▶ Activity
The answer must consist of the records below, repeated exactly.

▶ Dataset records
○ ○ ○ ○
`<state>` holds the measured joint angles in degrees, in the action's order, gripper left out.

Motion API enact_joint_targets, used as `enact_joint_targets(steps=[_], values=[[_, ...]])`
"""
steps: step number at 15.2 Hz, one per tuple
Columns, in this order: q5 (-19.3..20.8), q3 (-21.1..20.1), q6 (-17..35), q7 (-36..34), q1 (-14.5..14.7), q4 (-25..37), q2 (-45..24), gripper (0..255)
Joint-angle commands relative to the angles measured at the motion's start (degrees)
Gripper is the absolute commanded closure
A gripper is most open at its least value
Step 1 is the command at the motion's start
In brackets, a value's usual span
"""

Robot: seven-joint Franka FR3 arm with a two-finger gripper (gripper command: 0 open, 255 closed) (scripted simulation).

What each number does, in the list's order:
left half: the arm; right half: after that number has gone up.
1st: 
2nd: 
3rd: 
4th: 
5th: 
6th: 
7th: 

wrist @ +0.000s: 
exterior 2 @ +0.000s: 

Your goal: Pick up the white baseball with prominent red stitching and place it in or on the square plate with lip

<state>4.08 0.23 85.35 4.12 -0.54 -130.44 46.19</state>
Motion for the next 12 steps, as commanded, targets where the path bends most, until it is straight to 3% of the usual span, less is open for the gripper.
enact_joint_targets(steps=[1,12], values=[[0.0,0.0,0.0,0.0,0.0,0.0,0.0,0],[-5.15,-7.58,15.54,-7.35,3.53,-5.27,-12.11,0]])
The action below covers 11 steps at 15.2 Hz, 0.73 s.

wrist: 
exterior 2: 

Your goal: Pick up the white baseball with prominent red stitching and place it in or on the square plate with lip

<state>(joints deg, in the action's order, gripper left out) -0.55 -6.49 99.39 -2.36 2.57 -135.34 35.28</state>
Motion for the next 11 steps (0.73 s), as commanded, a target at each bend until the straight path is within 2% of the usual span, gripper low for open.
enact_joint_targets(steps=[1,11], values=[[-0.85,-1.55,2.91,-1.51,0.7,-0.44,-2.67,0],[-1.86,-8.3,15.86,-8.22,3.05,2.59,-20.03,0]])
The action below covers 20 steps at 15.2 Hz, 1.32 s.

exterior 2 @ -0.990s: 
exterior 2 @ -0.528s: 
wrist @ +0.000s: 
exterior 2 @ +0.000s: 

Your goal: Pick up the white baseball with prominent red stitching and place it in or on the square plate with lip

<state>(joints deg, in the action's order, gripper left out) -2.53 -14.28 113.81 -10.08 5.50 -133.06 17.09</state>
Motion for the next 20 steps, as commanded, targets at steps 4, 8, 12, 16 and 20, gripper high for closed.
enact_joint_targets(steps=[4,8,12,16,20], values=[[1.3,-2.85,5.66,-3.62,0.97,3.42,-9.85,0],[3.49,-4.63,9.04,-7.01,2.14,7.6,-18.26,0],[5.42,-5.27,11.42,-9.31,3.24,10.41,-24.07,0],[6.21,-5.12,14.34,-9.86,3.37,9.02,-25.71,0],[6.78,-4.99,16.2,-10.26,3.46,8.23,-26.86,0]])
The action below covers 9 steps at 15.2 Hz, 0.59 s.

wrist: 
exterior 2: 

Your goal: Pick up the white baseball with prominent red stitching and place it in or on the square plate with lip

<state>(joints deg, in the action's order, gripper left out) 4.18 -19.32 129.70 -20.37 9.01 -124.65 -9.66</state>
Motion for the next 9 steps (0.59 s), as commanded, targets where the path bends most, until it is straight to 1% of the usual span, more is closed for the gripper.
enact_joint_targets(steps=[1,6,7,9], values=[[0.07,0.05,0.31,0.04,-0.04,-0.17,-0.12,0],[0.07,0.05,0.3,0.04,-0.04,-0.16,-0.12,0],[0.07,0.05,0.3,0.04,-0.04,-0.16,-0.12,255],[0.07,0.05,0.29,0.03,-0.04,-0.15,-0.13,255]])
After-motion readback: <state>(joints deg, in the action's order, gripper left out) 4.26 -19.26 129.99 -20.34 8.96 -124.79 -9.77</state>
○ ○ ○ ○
▶ Output for this task
`<state>` holds the measured joint angles in degrees, in the action's order, gripper left out.

Motion API enact_joint_targets, used as `enact_joint_targets(steps=[_], values=[[_, ...]])`
"""
steps: step number at 15.2 Hz, one per tuple
Columns, in this order: q5 (-19.3..20.8), q3 (-21.1..20.1), q6 (-17..35), q7 (-36..34), q1 (-14.5..14.7), q4 (-25..37), q2 (-45..24), gripper (0..255)
Joint-angle commands relative to the angles measured at the motion's start (degrees)
Gripper is the absolute commanded closure
A gripper is most open at its least value
Step 1 is the command at the motion's start
In brackets, a value's usual span
"""

Robot: seven-joint Franka FR3 arm with a two-finger gripper (gripper command: 0 open, 255 closed) (scripted simulation).

What each number does, in the list's order:
left half: the arm; right half: after that number has gone up.
1st: 
2nd: 
3rd: 
4th: 
5th: 
6th: 
7th: 

wrist @ +0.000s: 
exterior 2 @ +0.000s: 

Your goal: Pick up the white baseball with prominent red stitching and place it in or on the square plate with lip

<state>4.08 0.23 85.35 4.12 -0.54 -130.44 46.19</state>
Motion for the next 12 steps, as commanded, targets where the path bends most, until it is straight to 3% of the usual span, less is open for the gripper.
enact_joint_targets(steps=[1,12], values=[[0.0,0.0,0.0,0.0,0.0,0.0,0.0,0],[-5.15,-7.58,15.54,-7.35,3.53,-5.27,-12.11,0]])
The action below covers 11 steps at 15.2 Hz, 0.73 s.

wrist: 
exterior 2: 

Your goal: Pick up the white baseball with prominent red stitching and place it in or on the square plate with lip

<state>(joints deg, in the action's order, gripper left out) -0.55 -6.49 99.39 -2.36 2.57 -135.34 35.28</state>
Motion for the next 11 steps (0.73 s), as commanded, a target at each bend until the straight path is within 2% of the usual span, gripper low for open.
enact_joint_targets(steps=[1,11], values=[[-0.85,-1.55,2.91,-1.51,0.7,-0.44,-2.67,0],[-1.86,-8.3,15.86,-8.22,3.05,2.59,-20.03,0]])
The action below covers 20 steps at 15.2 Hz, 1.32 s.

exterior 2 @ -0.990s: 
exterior 2 @ -0.528s: 
wrist @ +0.000s: 
exterior 2 @ +0.000s: 

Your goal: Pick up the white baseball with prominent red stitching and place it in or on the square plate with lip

<state>(joints deg, in the action's order, gripper left out) -2.53 -14.28 113.81 -10.08 5.50 -133.06 17.09</state>
Motion for the next 20 steps, as commanded, targets at steps 4, 8, 12, 16 and 20, gripper high for closed.
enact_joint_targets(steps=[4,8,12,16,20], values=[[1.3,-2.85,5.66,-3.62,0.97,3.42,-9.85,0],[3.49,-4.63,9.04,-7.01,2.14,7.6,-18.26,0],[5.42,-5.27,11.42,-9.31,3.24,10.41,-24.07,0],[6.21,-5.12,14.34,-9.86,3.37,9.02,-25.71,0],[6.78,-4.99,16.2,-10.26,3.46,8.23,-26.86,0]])
The action below covers 9 steps at 15.2 Hz, 0.59 s.

wrist: 
exterior 2: 

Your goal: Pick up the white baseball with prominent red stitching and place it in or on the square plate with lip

<state>(joints deg, in the action's order, gripper left out) 4.18 -19.32 129.70 -20.37 9.01 -124.65 -9.66</state>
Motion for the next 9 steps (0.59 s), as commanded, targets where the path bends most, until it is straight to 1% of the usual span, more is closed for the gripper.
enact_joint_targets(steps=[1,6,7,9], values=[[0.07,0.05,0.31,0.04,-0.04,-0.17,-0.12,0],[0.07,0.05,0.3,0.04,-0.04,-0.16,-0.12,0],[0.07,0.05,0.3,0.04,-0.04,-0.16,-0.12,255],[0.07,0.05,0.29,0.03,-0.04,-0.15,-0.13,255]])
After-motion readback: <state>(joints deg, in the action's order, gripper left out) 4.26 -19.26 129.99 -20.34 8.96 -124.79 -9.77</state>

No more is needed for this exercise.